# Iris Flower Classification

This notebook demonstrates how to classify iris flowers into three species (setosa, versicolor, virginica) using their sepal and petal measurements. The workflow includes:
- Data loading and exploration
- Data visualization
- Data preprocessing
- Model training (Random Forest)
- Model evaluation (accuracy, classification report, confusion matrix)

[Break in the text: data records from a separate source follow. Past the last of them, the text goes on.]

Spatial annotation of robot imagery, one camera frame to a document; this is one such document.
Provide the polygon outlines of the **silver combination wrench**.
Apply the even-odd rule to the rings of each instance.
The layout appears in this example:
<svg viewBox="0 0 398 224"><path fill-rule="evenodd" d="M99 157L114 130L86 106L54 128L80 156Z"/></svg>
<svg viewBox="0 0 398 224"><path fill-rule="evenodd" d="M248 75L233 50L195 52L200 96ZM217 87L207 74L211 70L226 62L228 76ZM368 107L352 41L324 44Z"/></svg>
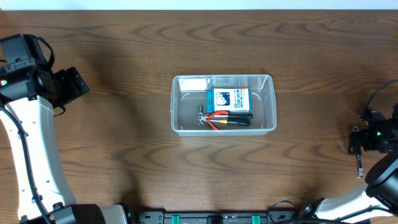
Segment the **silver combination wrench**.
<svg viewBox="0 0 398 224"><path fill-rule="evenodd" d="M353 131L359 131L359 128L354 126ZM362 166L362 155L355 155L355 156L356 156L356 162L357 162L357 167L358 167L358 178L362 179L364 176L363 166Z"/></svg>

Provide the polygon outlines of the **red handled pliers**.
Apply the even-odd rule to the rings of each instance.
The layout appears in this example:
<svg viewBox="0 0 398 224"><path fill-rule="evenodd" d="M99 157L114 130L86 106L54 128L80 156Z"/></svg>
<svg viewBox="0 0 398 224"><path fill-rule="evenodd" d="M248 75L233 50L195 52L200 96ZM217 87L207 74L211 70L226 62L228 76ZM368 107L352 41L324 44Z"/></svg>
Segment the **red handled pliers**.
<svg viewBox="0 0 398 224"><path fill-rule="evenodd" d="M213 130L218 130L217 126L215 126L215 123L227 124L228 116L229 112L225 110L217 111L214 112L213 114L205 114L204 112L199 111L197 113L197 120L202 126L205 126L207 124Z"/></svg>

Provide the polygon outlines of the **blue white screwdriver box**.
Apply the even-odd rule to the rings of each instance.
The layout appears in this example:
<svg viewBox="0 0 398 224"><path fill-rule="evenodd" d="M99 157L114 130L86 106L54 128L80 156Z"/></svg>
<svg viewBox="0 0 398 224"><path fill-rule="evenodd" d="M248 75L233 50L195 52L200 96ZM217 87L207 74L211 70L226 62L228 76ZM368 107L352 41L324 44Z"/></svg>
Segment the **blue white screwdriver box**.
<svg viewBox="0 0 398 224"><path fill-rule="evenodd" d="M250 112L251 90L248 88L212 88L206 92L206 111Z"/></svg>

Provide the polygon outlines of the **clear plastic container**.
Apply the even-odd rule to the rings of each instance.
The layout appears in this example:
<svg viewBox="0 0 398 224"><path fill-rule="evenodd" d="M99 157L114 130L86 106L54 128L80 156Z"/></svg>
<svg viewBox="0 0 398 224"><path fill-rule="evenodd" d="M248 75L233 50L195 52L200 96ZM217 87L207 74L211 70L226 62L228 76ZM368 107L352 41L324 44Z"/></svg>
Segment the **clear plastic container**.
<svg viewBox="0 0 398 224"><path fill-rule="evenodd" d="M206 92L212 88L248 88L251 90L250 126L216 124L202 126L197 120L198 107L206 111ZM277 107L270 75L180 75L172 81L170 99L171 127L179 136L255 136L277 127Z"/></svg>

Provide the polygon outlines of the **black yellow screwdriver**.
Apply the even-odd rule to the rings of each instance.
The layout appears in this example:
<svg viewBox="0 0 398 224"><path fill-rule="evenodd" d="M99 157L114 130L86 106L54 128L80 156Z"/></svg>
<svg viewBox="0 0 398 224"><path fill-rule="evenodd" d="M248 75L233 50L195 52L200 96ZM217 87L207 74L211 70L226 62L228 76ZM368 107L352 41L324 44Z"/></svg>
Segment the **black yellow screwdriver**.
<svg viewBox="0 0 398 224"><path fill-rule="evenodd" d="M250 126L251 122L248 119L206 119L205 123L215 123L224 125L235 125L235 126Z"/></svg>

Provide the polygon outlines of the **small hammer black handle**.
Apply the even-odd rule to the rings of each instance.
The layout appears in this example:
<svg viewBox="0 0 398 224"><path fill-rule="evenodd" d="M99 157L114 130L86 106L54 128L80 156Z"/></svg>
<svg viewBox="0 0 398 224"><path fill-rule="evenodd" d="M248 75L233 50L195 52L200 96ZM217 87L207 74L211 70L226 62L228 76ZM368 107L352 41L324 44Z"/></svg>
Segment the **small hammer black handle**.
<svg viewBox="0 0 398 224"><path fill-rule="evenodd" d="M198 107L198 112L199 111L204 112L202 105L200 105ZM239 120L248 119L248 120L250 120L250 122L251 122L251 119L253 119L253 115L251 113L233 113L230 111L228 111L228 112L229 112L228 119L239 119Z"/></svg>

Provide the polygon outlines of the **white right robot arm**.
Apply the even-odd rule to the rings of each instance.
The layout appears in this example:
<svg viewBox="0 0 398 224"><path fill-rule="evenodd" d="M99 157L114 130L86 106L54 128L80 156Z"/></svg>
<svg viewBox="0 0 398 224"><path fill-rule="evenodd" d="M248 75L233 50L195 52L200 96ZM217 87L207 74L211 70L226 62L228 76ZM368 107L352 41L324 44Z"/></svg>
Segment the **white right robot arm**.
<svg viewBox="0 0 398 224"><path fill-rule="evenodd" d="M348 154L356 157L358 177L365 184L340 197L321 198L298 213L310 223L360 223L374 217L397 216L397 105L390 118L366 109L361 119L366 129L354 127L349 134ZM362 152L385 156L363 176Z"/></svg>

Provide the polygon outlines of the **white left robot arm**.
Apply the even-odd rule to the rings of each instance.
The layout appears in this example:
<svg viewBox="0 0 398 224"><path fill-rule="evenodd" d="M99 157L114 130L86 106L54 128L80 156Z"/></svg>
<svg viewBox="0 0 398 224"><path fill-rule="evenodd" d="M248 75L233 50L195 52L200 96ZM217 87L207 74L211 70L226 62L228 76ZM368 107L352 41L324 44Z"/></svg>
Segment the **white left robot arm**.
<svg viewBox="0 0 398 224"><path fill-rule="evenodd" d="M19 190L20 223L130 223L121 204L79 204L66 180L57 149L55 109L89 92L75 67L53 72L42 37L1 39L1 122L11 144Z"/></svg>

The Iris dataset is a classic dataset for introductory machine learning and data visualization tasks.

In [None]:
import pandas as pd
import matplotlib.pyplot as plt
import seaborn as sns
from sklearn.model_selection import train_test_split
from sklearn.preprocessing import LabelEncoder
from sklearn.ensemble import RandomForestClassifier
from sklearn.metrics import accuracy_score, classification_report, confusion_matrix

In [None]:
# Load the dataset
iris = pd.read_csv('IRIS.csv')

# Data overview
print("First 5 rows of the dataset:")
display(iris.head())
print("\nDataset info:")
display(iris.info())
print("\nClass distribution:")
display(iris['species'].value_counts())

In [None]:
# --- Visualizations ---
plt.figure(figsize=(8, 6))
sns.countplot(x='species', data=iris)
plt.title('Count of Each Iris Species')
plt.xlabel('Species')
plt.ylabel('Count')
plt.show()

# Pairplot for all features colored by species
sns.pairplot(iris, hue='species', diag_kind='hist')
plt.suptitle('Pairplot of Features by Species', y=1.02)
plt.show()

# Boxplot for each feature by species
features = ['sepal_length', 'sepal_width', 'petal_length', 'petal_width']
plt.figure(figsize=(12, 8))
for i, feature in enumerate(features, 1):
    plt.subplot(2, 2, i)
    sns.boxplot(x='species', y=feature, data=iris)
    plt.title(f'{feature.capitalize()} by Species')
plt.tight_layout()
plt.show()

# Correlation heatmap
plt.figure(figsize=(8, 6))
sns.heatmap(iris[features].corr(), annot=True, cmap='coolwarm', fmt='.2f')
plt.title('Feature Correlation Heatmap')
plt.show()

In [None]:
# --- Preprocess the Data ---
X = iris.drop('species', axis=1)
y = iris['species']

le = LabelEncoder()
y_encoded = le.fit_transform(y)

In [None]:
# --- Split the Dataset ---
X_train, X_test, y_train, y_test = train_test_split(X, y_encoded, test_size=0.2, random_state=42)

In [None]:
# --- Train Random Forest Classifier ---
clf = RandomForestClassifier(random_state=42)
clf.fit(X_train, y_train)

In [None]:
# --- Evaluate the Model ---
y_pred = clf.predict(X_test)
accuracy = accuracy_score(y_test, y_pred)
report = classification_report(y_test, y_pred, target_names=le.classes_)
print(f"Accuracy: {accuracy:.2f}")
print("\nClassification Report:\n", report)

In [None]:
# --- Visualize Confusion Matrix ---
cm = confusion_matrix(y_test, y_pred)
plt.figure(figsize=(6, 5))
sns.heatmap(cm, annot=True, fmt='d', cmap='Blues', xticklabels=le.classes_, yticklabels=le.classes_)
plt.xlabel('Predicted')
plt.ylabel('Actual')
plt.title('Confusion Matrix')
plt.show()

## Model Results
The model's accuracy and classification report are printed above. The confusion matrix provides a visual summary of prediction performance for each class.